Decryption

This section explains how to handle decryption in fhevm. Decryption allows plaintext data to be accessed when required for contract logic or user presentation, ensuring confidentiality is maintained throughout the process.

Decryption is essential in two primary cases:

1. Smart contract logic: A contract requires plaintext values for computations or decision-making.

2. User interaction: Plaintext data needs to be revealed to all users, such as revealing the decision of the vote.

Overview

Decryption in FHEVM is an asynchronous process that involves the Relayer and Key Management System (KMS). Here’s an example of how to safely request decryption in a contract.

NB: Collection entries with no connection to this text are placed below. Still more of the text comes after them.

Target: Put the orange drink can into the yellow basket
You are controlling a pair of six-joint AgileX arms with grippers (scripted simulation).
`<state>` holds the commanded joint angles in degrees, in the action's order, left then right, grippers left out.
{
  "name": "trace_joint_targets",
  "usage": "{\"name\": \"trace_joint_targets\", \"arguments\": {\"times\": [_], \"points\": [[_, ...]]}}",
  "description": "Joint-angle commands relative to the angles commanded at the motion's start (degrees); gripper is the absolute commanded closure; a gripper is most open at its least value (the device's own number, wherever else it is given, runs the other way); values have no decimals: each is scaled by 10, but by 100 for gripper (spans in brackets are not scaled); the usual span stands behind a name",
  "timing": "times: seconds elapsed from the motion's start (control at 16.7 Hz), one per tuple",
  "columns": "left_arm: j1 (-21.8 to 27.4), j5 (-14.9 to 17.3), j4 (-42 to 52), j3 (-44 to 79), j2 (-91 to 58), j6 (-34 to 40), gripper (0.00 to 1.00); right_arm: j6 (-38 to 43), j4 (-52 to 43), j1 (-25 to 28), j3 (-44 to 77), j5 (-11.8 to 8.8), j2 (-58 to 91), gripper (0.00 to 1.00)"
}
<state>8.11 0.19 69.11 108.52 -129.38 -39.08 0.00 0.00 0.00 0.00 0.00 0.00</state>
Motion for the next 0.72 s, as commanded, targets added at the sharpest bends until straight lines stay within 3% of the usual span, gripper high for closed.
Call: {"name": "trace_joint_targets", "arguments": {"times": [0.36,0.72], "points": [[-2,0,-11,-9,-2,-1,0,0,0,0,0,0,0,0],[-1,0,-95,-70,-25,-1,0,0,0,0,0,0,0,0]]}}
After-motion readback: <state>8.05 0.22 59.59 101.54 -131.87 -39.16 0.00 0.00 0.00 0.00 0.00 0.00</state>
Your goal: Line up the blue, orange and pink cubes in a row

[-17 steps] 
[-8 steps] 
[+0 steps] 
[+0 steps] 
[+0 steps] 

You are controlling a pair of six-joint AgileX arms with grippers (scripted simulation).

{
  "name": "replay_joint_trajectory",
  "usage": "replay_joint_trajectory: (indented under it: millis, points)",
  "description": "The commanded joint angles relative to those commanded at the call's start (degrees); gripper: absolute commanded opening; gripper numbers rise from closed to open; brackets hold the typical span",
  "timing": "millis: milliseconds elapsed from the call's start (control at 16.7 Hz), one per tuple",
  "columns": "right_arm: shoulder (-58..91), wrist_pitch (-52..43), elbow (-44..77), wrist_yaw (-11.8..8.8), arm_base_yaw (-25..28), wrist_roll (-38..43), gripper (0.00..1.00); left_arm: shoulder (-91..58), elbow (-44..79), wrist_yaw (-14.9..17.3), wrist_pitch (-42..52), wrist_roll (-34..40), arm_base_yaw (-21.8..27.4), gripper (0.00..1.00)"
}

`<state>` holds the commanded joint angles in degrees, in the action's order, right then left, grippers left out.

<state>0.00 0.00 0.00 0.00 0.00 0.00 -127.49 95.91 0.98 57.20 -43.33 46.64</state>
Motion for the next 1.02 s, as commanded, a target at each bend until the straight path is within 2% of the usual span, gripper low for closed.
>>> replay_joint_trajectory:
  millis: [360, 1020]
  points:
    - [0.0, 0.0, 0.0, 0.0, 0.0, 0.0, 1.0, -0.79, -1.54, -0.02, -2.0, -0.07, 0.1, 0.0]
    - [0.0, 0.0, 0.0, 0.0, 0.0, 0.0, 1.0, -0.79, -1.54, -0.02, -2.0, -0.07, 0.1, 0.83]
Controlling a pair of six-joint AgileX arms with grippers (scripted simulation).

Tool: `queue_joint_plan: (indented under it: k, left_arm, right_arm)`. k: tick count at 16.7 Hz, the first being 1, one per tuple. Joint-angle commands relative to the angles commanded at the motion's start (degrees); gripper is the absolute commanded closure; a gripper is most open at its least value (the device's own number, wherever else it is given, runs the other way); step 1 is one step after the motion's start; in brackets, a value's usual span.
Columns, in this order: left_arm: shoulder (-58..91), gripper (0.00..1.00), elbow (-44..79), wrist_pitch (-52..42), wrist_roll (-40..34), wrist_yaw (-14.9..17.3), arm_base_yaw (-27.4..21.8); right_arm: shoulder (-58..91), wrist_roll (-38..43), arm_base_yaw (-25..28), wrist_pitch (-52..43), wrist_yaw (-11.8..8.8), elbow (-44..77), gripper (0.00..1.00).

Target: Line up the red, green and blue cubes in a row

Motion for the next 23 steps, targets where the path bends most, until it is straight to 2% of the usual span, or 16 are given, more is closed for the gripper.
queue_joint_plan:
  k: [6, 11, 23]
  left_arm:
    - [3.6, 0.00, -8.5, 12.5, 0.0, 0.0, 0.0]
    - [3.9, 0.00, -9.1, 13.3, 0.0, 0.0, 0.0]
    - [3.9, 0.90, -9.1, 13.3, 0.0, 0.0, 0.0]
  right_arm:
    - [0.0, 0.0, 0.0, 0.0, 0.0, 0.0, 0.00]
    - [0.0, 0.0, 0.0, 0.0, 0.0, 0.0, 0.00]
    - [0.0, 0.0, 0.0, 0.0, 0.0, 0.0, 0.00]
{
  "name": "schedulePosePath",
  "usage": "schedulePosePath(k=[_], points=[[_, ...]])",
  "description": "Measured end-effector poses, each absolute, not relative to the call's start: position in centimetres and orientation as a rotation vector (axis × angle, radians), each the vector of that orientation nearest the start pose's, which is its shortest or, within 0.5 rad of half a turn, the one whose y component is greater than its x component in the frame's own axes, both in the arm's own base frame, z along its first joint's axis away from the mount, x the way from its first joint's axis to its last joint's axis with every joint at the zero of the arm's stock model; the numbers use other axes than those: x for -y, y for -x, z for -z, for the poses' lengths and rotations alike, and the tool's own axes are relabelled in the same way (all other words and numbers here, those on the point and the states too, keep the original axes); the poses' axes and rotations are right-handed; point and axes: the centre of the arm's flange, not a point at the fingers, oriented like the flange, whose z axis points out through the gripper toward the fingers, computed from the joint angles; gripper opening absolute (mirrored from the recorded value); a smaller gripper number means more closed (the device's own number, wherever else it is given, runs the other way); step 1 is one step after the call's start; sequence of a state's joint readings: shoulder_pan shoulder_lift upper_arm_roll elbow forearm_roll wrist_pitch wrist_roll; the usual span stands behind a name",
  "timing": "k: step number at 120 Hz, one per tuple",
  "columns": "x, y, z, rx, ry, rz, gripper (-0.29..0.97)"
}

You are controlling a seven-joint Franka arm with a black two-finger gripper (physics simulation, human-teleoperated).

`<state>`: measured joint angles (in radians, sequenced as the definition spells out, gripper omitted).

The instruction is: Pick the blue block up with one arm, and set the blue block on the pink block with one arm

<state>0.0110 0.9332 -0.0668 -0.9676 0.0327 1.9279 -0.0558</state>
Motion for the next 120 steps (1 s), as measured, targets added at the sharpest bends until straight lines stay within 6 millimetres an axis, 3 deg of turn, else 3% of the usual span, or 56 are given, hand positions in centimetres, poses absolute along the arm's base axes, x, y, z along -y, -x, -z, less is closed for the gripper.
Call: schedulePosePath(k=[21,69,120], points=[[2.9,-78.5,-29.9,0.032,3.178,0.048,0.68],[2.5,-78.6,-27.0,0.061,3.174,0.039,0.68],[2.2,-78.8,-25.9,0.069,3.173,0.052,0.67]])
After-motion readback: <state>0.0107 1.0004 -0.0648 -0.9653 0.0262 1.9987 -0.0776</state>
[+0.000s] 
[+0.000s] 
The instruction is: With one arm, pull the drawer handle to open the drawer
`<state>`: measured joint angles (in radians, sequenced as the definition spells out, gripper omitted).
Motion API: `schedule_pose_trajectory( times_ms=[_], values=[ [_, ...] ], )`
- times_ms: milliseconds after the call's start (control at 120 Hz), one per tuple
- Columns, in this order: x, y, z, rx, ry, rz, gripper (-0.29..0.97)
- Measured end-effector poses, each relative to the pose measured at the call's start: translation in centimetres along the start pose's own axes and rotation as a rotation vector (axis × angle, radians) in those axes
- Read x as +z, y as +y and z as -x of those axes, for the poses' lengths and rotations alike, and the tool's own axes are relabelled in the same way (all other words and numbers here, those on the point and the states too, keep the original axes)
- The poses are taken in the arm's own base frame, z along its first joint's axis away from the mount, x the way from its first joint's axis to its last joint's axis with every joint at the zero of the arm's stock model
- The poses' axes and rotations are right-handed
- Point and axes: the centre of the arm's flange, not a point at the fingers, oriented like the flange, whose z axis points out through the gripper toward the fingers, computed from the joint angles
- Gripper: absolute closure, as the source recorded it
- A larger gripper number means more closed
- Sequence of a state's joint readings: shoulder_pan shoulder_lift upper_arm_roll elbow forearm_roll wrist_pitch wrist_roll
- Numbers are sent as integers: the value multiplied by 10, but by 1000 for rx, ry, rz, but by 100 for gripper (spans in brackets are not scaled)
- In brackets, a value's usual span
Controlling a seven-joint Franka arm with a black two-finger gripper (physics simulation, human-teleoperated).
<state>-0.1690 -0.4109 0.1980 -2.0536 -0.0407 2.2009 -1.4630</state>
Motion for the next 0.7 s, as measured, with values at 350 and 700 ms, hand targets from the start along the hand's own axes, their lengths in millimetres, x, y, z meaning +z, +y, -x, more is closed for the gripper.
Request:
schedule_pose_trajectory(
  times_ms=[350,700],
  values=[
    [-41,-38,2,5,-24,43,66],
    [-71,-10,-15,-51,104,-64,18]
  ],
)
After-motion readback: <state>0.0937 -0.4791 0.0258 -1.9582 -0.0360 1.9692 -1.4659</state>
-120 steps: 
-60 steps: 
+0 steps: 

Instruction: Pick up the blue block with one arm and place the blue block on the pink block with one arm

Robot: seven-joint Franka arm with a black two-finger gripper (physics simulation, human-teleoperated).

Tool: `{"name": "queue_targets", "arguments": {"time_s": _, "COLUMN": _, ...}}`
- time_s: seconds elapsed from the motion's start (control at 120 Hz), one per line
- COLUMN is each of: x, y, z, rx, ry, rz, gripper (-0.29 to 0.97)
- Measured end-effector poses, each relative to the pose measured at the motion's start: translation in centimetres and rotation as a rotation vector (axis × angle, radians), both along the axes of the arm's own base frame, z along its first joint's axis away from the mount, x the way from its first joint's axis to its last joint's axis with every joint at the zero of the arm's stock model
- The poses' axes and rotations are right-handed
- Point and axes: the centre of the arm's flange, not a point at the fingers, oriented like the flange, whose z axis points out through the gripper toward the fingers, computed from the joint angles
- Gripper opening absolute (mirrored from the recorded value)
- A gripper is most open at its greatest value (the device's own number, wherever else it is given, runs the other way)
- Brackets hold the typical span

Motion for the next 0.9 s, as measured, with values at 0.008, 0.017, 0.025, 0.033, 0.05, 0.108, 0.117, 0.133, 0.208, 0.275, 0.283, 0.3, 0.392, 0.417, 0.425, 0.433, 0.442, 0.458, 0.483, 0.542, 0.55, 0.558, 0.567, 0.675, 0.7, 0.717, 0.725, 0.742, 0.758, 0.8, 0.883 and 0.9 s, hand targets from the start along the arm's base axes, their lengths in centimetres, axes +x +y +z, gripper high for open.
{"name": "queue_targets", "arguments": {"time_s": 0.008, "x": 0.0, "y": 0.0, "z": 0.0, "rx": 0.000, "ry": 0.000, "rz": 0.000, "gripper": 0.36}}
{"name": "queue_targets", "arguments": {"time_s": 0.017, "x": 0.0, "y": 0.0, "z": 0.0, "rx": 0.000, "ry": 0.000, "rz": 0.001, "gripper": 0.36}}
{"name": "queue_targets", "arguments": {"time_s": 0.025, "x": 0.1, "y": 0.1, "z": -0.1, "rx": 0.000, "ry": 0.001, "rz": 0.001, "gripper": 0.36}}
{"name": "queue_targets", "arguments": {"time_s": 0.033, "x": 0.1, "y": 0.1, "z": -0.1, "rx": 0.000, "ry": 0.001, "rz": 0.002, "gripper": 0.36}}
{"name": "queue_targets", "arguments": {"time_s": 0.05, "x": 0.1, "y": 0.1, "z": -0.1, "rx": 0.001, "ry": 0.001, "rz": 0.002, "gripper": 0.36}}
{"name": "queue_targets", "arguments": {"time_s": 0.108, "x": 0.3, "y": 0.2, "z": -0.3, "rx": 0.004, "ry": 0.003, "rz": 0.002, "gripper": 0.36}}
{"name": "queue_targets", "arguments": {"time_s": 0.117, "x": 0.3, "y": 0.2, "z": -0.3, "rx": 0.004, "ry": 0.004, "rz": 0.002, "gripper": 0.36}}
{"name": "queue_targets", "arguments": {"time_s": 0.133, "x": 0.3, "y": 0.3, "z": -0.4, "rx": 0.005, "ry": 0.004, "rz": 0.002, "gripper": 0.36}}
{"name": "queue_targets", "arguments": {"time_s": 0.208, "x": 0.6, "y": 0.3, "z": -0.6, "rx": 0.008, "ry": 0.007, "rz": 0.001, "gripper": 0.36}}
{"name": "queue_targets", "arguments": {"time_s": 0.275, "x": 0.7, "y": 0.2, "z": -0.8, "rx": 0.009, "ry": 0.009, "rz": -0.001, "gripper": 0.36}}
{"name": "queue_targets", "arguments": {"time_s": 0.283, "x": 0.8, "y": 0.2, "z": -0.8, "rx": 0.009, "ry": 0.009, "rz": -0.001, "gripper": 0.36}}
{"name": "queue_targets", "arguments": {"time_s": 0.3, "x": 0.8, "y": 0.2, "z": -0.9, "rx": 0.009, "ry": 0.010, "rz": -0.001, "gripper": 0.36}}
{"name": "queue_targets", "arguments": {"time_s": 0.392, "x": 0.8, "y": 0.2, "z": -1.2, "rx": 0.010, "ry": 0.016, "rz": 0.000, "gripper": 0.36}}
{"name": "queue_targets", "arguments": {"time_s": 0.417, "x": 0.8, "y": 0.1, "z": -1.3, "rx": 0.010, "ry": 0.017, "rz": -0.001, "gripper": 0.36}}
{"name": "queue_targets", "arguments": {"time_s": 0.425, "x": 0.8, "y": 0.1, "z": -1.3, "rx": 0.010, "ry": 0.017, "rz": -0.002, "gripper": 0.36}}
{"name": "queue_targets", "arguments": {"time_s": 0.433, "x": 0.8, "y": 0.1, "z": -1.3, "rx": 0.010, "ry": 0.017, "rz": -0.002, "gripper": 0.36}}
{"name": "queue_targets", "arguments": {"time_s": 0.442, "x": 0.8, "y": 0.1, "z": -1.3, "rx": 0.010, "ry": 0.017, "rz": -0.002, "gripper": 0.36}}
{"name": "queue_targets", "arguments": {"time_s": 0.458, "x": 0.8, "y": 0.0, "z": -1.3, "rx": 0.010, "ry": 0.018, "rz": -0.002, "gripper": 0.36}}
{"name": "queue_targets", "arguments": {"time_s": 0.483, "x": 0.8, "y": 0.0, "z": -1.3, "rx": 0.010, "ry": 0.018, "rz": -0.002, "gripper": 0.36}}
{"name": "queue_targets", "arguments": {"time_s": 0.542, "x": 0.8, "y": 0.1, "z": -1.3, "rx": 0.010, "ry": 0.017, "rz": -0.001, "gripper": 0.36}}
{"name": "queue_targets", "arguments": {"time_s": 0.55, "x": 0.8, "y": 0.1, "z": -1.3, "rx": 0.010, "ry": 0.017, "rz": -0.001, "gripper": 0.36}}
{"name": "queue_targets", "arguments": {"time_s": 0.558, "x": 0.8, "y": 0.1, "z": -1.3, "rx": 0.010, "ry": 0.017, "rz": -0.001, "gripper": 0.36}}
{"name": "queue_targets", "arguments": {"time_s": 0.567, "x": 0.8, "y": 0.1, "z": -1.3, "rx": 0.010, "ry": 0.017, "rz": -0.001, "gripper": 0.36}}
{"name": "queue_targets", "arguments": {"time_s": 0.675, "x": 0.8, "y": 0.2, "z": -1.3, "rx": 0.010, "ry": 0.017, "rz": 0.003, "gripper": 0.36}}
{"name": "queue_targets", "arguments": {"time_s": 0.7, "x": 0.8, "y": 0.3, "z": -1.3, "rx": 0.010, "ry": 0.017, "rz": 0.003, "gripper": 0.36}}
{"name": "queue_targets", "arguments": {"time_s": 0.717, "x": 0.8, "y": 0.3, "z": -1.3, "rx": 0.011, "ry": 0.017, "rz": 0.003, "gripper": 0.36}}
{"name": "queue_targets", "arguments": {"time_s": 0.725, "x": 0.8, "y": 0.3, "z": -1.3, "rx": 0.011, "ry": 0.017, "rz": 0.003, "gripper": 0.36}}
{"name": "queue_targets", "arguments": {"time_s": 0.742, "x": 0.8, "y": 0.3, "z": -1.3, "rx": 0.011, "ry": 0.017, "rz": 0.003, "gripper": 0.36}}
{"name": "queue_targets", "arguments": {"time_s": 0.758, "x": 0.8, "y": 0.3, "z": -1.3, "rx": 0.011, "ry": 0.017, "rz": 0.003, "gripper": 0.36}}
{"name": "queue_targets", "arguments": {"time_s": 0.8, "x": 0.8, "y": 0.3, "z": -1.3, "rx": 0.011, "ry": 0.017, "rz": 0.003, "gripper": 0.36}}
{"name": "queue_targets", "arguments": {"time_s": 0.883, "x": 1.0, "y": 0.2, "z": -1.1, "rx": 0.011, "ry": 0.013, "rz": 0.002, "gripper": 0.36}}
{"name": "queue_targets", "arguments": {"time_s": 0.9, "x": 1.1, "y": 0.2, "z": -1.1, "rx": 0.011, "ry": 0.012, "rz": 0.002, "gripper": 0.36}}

Example: asynchronous decryption in a contract

pragma solidity ^0.8.24;

import "@fhevm/solidity/lib/FHE.sol";
import { SepoliaConfig } from "@fhevm/solidity/config/ZamaConfig.sol";

contract TestAsyncDecrypt is SepoliaConfig {
  ebool xBool;
  bool public yBool;
  bool isDecryptionPending;
  uint256 latestRequestId;

  constructor() {
    xBool = FHE.asEbool(true);
    FHE.allowThis(xBool);
  }

  function requestBool() public {
    require(!isDecryptionPending, "Decryption is in progress");
    bytes32[] memory cts = new bytes32[](1);
    cts[0] = FHE.toBytes32(xBool);
    uint256 latestRequestId = FHE.requestDecryption(cts, this.myCustomCallback.selector);

    /// @dev This prevents sending multiple requests before the first callback was sent.
    isDecryptionPending = true;
  }

  function myCustomCallback(uint256 requestId, bool decryptedInput, bytes[] memory signatures) public returns (bool) {
    /// @dev This check is used to verify that the request id is the expected one.
    require(requestId == latestRequestId, "Invalid requestId");
    FHE.checkSignatures(requestId, signatures);
    yBool = decryptedInput;
    isDecryptionPending = false;
    return yBool;
  }
}

Decryption in depth

This document provides a detailed guide on implementing decryption in your smart contracts using the DecryptionOracle in fhevm. It covers the setup, usage of the FHE.requestDecryption function, and testing with Hardhat.

DecryptionOracle setup

The DecryptionOracle is pre-deployed on the FHEVM testnet. It uses a default relayer account specified in the .env file.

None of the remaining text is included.